Specifically, the data sets that we will examine in due detail in Part 1 and Part 2 of the workshop are amenable to the complete functionality of WINSTEPS and FACETS. For example, the writing performance data that will be subjected to a many-facet Rasch analysis comprises a total of 1,944 responses (ratings), and thus stays below the maximum allowed number of responses in MINIFAC (i.e., 2,000 responses). Moreover, this data set has been extensively studied for illustrative purposes before (Eckes, 2009, 2015, in press) and, therefore, lends itself particularly well to demonstrate the practical implementation of the many-facet Rasch approach to the analysis and evaluation of rater-mediated assessments. In terms of a step-by-step process, we will show our workshop participants how to start WINSTEPS (MINISTEP) or FACETS (MINIFAC), guide them through building control or specification files, preparing the input data, running the analysis and, finally, interpreting the measurement results

PRE-WORKSHOP ACTIVITIES
The first thing we will ask the prospective participants to do is to download the student versions MINISTEP (Version 4.0; Linacre, 2017b) and MINIFAC (Version 3.80; Linacre, 2017a) and install these programs on their notebook (in case they do not have access to the full program versions). Both programs are available as a free download at the following address: http://www.winsteps.com/index.htm
We will also ask the participants to read the chapter on many-facet Rasch measurement included in the Reference Supplement to the Manual for Relating Language Examinations to the Common European Framework of Reference for Languages (https://rm.coe.int/1680667a23).

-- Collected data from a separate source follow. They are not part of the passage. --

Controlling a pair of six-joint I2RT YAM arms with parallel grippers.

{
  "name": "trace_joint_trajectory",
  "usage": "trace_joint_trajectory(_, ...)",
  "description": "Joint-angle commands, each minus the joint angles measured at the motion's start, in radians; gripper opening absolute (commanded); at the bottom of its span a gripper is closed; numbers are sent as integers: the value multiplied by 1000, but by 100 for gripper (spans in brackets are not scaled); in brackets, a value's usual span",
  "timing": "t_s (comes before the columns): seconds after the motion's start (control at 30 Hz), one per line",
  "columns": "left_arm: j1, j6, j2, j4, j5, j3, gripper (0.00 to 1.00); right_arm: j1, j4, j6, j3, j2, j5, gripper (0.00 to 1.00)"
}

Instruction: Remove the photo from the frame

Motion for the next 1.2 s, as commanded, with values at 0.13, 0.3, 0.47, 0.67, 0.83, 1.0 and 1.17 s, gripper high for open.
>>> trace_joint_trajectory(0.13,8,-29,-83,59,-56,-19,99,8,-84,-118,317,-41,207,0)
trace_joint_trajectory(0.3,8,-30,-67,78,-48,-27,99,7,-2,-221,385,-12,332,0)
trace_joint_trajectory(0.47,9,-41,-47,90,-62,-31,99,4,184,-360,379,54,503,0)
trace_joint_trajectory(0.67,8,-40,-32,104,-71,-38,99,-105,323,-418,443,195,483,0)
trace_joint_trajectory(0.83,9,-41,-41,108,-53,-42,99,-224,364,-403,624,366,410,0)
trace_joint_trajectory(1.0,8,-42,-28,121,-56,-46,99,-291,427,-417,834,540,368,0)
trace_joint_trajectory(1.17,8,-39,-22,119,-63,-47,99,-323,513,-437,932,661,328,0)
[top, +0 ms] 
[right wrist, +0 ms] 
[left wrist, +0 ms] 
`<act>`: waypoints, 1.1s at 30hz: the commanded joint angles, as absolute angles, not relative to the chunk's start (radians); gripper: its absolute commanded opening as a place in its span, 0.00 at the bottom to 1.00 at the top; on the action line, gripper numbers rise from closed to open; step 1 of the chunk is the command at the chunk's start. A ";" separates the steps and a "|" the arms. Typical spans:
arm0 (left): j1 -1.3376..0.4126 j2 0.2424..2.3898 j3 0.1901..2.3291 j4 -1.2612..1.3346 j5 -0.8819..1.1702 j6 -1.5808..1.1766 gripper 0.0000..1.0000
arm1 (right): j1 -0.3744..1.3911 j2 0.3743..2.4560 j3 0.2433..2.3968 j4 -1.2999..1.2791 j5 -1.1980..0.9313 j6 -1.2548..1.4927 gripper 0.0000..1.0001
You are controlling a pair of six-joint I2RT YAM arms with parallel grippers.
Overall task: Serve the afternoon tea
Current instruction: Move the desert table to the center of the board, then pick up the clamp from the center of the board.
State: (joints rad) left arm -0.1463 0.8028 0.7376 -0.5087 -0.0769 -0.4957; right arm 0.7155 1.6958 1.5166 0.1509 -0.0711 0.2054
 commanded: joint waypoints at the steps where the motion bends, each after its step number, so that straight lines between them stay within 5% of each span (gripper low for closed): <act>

Alternatively, participants may take a look at the introductory chapters in Eckes (2015). Introduction to many-facet Rasch measurement: Analyzing and evaluating rater-mediated assessments (2nd ed.) Frankfurt am Main: Peter Lang.

WORKSHOP LEADERS
THOMAS ECKES holds a doctor’s degree (Dr.phil.) from the University of the Saarland (Saarbrücken, Germany). He is Head of the Psychometrics and Language Testing Research Department at the TestDaF-Institut. Thomas has published in leading language assessment journals (e.g., Eckes, 2005, 2008, 2012, 2017). He is on the Editorial Board of the journals Language Testing, Assessing Writing, and SAGE Open. His book Introduction to Many-Facet Rasch Measurement (Peter Lang, Frankfurt am Main, Germany) appeared 2015 in a second, expanded edition. Recently, Thomas has finished writing a chapter on the use of many-facet Rasch measurement within language assessment contexts; this chapter is to appear in a two-volume set edited by V. Aryadoust and M. Raquel. Also, he is guest editor of a forthcoming special issue on IRT modeling of rater effects (to appear in the journal Psychological Test and Assessment Modeling).

FRANK WEISS-MOTZ holds a diploma in psychology (Dipl.-Psych.) from the University of Kiel, Germany. He is a member of the Psychometrics and Language Testing Research Department at the TestDaF-Institut. Frank is responsible for data management, data analysis and evaluation regarding the TestDaF-Institut’s large-scale assessments, with a focus on the TestDaF and the TestAS. He is currently involved in designing a number of validity studies regarding the TestAS, including studies of the effects that limited processing time and variations in stimulus presentation have on item statistics and examinees’ solving strategies as well as studies of the extent to which the TestAS is predictive of applicants’ academic success at Germany universities.